By examining the above results and discussion, it can be confirmed that the CSRO-MHDT technique can accomplish effective data transmission in a UWSN.

5. Conclusions

In this study, a novel CSRO-MHDT method was developed for the optimal choice of routes for data transmission in a UWSN. The primary intention of the CSRO-MHDT technique is to reduce energy dissipation and enhance the lifetime of the UWSN. Primarily, the CSRO-MHDT technique involves WCA for effective choice of CHs.

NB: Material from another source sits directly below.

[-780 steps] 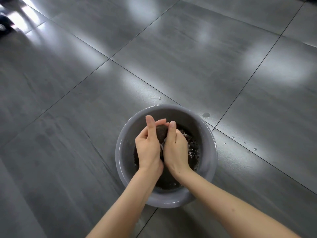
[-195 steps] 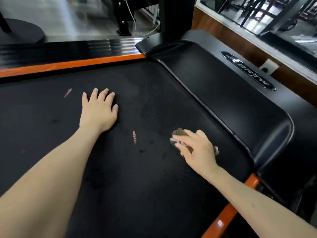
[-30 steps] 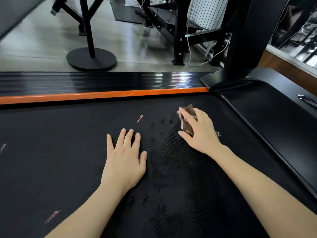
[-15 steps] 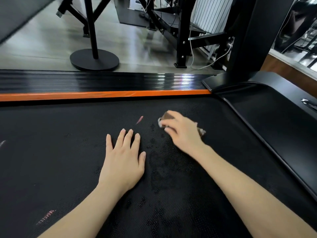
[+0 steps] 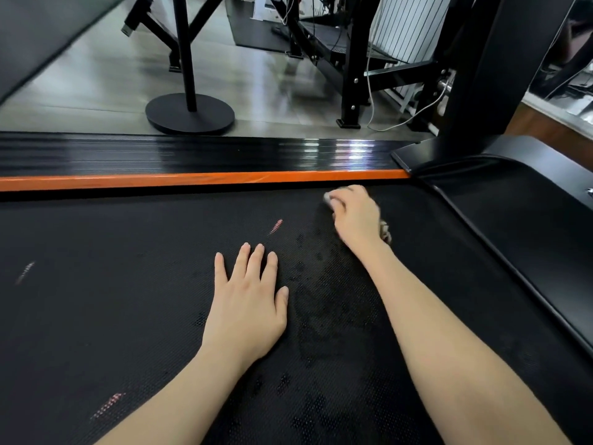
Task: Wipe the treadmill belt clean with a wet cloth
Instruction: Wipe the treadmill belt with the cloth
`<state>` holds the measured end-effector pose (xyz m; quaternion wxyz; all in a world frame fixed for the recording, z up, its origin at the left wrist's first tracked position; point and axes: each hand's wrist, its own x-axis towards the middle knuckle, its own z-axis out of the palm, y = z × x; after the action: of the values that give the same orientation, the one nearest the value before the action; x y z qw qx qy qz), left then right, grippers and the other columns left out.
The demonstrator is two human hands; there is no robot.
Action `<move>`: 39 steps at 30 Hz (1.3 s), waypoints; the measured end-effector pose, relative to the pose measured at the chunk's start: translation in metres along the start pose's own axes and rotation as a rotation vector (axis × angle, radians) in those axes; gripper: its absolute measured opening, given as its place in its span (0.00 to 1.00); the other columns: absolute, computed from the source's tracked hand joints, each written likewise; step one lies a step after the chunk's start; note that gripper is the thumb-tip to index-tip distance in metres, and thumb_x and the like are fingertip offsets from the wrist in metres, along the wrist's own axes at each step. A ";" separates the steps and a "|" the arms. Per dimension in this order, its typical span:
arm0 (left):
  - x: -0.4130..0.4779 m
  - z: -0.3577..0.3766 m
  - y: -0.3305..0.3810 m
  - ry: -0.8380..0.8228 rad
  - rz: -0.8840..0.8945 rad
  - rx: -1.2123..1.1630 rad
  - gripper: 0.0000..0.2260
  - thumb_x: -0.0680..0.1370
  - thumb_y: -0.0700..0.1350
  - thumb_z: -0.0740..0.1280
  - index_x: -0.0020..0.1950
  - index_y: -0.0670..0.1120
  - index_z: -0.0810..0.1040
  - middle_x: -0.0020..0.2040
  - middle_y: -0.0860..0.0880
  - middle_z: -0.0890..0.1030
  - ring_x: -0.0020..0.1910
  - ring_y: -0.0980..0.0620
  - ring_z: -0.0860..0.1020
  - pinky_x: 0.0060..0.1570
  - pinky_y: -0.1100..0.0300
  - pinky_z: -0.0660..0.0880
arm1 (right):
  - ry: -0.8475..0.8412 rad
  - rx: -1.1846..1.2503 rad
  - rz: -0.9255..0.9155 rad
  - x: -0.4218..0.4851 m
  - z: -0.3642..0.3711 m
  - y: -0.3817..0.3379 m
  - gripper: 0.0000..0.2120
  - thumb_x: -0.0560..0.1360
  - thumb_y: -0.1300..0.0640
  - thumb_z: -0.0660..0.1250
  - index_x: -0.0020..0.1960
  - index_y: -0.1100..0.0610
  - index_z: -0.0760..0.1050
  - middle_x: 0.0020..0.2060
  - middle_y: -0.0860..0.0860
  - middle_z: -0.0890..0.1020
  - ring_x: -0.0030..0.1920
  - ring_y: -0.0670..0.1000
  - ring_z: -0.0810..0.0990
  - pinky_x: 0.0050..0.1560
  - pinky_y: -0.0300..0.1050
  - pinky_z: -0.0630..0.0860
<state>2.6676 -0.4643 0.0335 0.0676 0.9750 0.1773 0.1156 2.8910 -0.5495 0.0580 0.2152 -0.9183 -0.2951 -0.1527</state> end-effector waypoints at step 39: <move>-0.001 0.001 0.000 0.027 0.015 -0.010 0.25 0.76 0.54 0.53 0.64 0.41 0.76 0.64 0.41 0.77 0.66 0.40 0.72 0.62 0.39 0.58 | -0.096 -0.114 0.146 0.036 0.006 -0.002 0.12 0.78 0.44 0.61 0.55 0.48 0.76 0.51 0.55 0.73 0.52 0.59 0.75 0.46 0.46 0.68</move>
<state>2.6666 -0.4645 0.0324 0.0692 0.9744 0.1701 0.1300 2.9181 -0.5281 0.0683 0.1587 -0.9543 -0.2284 -0.1092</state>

In addition, the CSRO-MHDT technique derived a fitness function and effectively selected a set of routes in a UWSN. For assessing the outcomes of the CSRO-MHDT technique, a wide-ranging experimental examination was carried out and the results were assessed under several aspects. The extensive comparative analysis highlighted the superior performance of the CSRO-MHDT technique over recent state-of-the-art approaches. Therefore, the CSRO-MHDT method can be used in application for optimal data transmission in UWSNs. In the future, delay-aware data aggregation schemes can be designed to improve the efficiency of UWSNs.